Work task -
Return each line of the material verbatim.

Exercise data -
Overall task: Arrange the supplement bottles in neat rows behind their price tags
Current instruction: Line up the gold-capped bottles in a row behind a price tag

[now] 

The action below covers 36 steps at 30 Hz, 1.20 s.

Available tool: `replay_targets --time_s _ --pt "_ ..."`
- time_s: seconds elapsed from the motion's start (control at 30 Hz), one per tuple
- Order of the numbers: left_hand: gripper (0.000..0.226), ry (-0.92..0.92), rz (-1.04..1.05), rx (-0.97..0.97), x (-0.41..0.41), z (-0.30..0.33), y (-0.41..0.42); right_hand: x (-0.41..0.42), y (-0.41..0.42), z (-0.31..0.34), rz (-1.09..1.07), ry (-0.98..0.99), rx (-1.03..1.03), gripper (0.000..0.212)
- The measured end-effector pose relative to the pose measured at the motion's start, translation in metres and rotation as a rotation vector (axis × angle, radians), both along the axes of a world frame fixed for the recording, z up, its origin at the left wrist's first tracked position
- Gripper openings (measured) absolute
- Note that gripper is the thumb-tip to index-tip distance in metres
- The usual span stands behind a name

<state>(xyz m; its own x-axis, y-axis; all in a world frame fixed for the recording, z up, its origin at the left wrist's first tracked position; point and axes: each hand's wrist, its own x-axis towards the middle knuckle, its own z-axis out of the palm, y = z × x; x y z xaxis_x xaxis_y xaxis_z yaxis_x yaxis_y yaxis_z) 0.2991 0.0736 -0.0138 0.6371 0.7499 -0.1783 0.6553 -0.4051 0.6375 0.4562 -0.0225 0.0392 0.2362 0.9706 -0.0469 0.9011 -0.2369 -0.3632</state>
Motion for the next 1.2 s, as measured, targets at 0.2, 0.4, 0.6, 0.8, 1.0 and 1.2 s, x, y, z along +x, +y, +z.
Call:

Written reply -
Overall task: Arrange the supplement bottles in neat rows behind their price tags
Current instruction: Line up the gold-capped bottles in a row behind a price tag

[now] 

The action below covers 36 steps at 30 Hz, 1.20 s.

Available tool: `replay_targets --time_s _ --pt "_ ..."`
- time_s: seconds elapsed from the motion's start (control at 30 Hz), one per tuple
- Order of the numbers: left_hand: gripper (0.000..0.226), ry (-0.92..0.92), rz (-1.04..1.05), rx (-0.97..0.97), x (-0.41..0.41), z (-0.30..0.33), y (-0.41..0.42); right_hand: x (-0.41..0.42), y (-0.41..0.42), z (-0.31..0.34), rz (-1.09..1.07), ry (-0.98..0.99), rx (-1.03..1.03), gripper (0.000..0.212)
- The measured end-effector pose relative to the pose measured at the motion's start, translation in metres and rotation as a rotation vector (axis × angle, radians), both along the axes of a world frame fixed for the recording, z up, its origin at the left wrist's first tracked position
- Gripper openings (measured) absolute
- Note that gripper is the thumb-tip to index-tip distance in metres
- The usual span stands behind a name

<state>(xyz m; its own x-axis, y-axis; all in a world frame fixed for the recording, z up, its origin at the left wrist's first tracked position; point and axes: each hand's wrist, its own x-axis towards the middle knuckle, its own z-axis out of the palm, y = z × x; x y z xaxis_x xaxis_y xaxis_z yaxis_x yaxis_y yaxis_z) 0.2991 0.0736 -0.0138 0.6371 0.7499 -0.1783 0.6553 -0.4051 0.6375 0.4562 -0.0225 0.0392 0.2362 0.9706 -0.0469 0.9011 -0.2369 -0.3632</state>
Motion for the next 1.2 s, as measured, targets at 0.2, 0.4, 0.6, 0.8, 1.0 and 1.2 s, x, y, z along +x, +y, +z.
Call:

This output has been given in full.